While American commanders expressed concern that their troops were catching venereal disease as they consorted with the "hordes" of young women who congregated outside troop hostels and West End hotels, the Foreign Office and senior Army officers worried that wartime sexual liberation was sending the wrong image of Britain abroad and could hand the Nazis a propaganda coup.

In one particularly intemperate memo, the officer in charge of London's civil defence complained that Leicester Square had been turned into an open-air den of vice.
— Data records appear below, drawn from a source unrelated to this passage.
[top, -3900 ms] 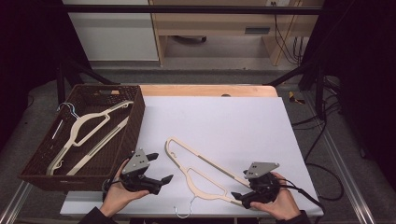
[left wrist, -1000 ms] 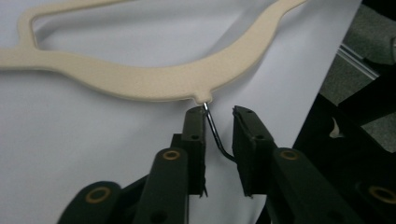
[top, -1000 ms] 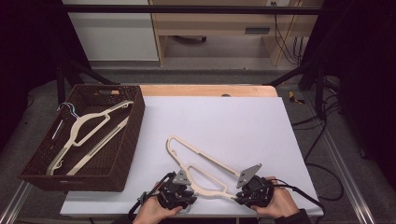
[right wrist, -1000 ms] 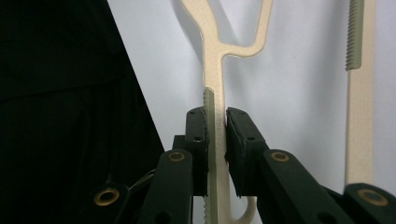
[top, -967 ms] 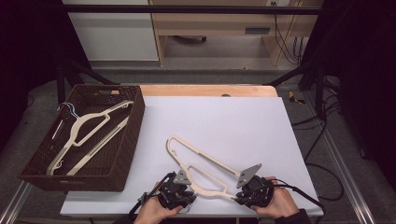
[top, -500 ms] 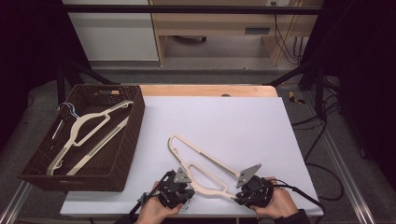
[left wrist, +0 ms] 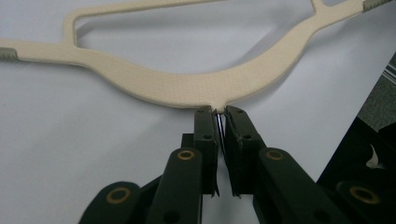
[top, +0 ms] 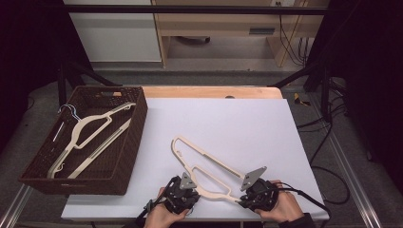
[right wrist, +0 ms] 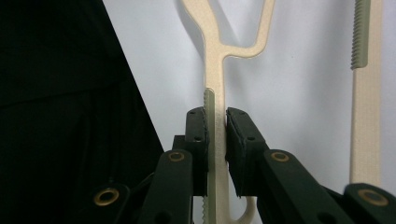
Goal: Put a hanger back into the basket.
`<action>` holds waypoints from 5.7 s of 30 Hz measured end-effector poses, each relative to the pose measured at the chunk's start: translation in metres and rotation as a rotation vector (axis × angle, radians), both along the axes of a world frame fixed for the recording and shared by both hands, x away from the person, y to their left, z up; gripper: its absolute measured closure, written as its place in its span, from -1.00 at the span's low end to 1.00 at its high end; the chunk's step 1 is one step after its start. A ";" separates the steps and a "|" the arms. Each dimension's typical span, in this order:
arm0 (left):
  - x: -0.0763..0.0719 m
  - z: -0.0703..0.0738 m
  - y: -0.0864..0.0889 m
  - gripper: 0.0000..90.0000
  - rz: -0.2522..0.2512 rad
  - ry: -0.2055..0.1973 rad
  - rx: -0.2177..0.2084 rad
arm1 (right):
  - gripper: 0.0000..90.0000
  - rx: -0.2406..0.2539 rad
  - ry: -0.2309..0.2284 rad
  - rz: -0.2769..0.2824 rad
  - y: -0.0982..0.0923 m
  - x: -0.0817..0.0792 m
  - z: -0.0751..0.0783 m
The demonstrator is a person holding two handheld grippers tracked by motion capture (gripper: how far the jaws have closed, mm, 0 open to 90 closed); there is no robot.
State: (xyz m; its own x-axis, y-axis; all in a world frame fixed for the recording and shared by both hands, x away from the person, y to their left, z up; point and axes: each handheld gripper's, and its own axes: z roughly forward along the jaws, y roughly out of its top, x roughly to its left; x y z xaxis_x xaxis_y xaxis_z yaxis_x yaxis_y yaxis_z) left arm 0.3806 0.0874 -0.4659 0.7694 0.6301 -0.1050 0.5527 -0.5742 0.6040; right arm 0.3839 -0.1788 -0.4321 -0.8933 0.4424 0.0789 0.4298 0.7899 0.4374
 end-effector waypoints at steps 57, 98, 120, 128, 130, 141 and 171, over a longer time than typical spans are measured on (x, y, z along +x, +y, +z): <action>0.024 0.119 0.037 -0.03 -0.090 -0.254 -0.245 | 0.80 0.086 -0.211 -0.084 -0.005 -0.007 0.007; 0.111 0.042 -0.008 0.37 -0.539 -0.451 -0.005 | 0.80 0.131 -0.189 -0.094 -0.032 0.009 0.021; 0.077 0.065 -0.006 0.93 -0.519 -0.487 0.047 | 0.06 0.276 -0.448 -0.269 -0.057 0.009 0.038; 0.065 0.088 0.007 0.93 -0.396 -0.453 -0.029 | -0.23 0.341 -0.431 -0.330 -0.065 0.011 0.036; 0.064 0.098 0.013 0.93 -0.358 -0.435 -0.057 | -0.37 0.364 -0.427 -0.350 -0.067 0.011 0.035; 0.055 0.159 0.057 0.93 -0.210 -0.411 -0.152 | -0.69 0.415 -0.425 -0.458 -0.075 0.012 0.032; 0.079 0.221 0.226 0.93 0.039 -0.428 -0.157 | -0.84 0.394 -0.431 -0.478 -0.075 0.012 0.030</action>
State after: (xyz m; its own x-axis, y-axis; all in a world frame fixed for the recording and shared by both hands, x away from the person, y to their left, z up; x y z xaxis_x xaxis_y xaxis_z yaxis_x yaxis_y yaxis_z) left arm 0.4594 0.3134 -0.2451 0.7407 0.6611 0.1202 0.2540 -0.4410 0.8608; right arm 0.3961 -0.2535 -0.4018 -0.5989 0.8008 -0.0013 0.4135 0.3107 0.8559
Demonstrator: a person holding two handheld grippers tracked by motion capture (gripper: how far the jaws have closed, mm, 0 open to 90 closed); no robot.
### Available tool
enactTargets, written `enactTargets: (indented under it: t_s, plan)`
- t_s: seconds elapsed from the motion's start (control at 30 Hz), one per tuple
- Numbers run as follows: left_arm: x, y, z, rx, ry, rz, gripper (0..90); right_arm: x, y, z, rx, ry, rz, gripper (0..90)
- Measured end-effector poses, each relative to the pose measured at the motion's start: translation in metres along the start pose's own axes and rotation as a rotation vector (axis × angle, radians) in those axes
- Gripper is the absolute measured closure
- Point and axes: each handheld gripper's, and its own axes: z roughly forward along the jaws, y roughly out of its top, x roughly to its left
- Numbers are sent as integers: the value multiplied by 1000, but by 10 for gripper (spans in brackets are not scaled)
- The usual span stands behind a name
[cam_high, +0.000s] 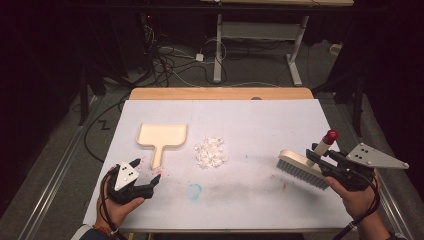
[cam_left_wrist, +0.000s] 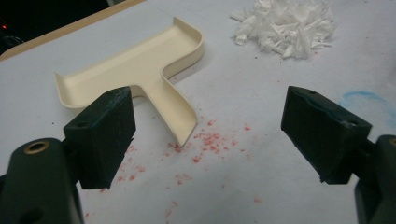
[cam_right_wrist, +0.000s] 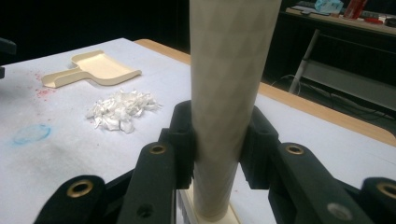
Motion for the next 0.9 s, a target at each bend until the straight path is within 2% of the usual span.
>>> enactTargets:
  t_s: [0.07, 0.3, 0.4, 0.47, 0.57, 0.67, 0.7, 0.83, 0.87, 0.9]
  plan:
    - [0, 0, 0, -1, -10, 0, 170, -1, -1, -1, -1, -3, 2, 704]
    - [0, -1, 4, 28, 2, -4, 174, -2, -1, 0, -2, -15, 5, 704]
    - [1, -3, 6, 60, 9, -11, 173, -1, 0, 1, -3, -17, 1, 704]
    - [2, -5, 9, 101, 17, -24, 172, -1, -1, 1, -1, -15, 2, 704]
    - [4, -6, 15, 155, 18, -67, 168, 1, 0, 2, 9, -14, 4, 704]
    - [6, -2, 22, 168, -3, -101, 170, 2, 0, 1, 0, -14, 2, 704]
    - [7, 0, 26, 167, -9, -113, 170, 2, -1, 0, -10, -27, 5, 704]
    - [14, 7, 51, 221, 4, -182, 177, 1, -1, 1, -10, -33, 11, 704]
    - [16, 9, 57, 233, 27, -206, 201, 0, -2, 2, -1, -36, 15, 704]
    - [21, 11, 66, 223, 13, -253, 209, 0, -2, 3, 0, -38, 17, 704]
Admiral Sir Edward Evans wrote to the head of Scotland Yard, Commissioner Philip Game: "Leicester Square at night is the resort of the worst type of women and girls consorting with men of the British and American forces, with the latter predominating.

"Of course, the American soldiers are encouraged by these young sluts, many of whom should be serving in the forces. At night the square, with its garden, is apparently given over to the most vicious debauchery."

The arrival of American troops on leave in the West End, which caused the Yard to conclude that "Mayfair can be regarded as an American colony", also brought complaints that the GIs themselves were guilty of unwholesome conduct.

One unnamed Yard superintendent noted: "They congregate around Piccadilly Circus and Coventry Street, many of them the worse for drink and quarrelsome, until the early hours of the morning. They are easy prey for the innumerable prostitutes that frequent the neighbourhood."

Brigadier Paul Hawley, the senior American military surgeon in Britain, noted that 30 per cent of all "VD" cases among GIs in the UK were being contracted in London, with a further 27 per cent in Liverpool, Bristol and an improbable hotbed of wartime vice, Bedford.

In one memo, GIs who have caught the clap in central London are dubbed "Piccadilly commandos".

Ultimately, the British hit on a time-honoured solution - the whole issue was farmed out to a Whitehall committee whose conclusions went unrecorded.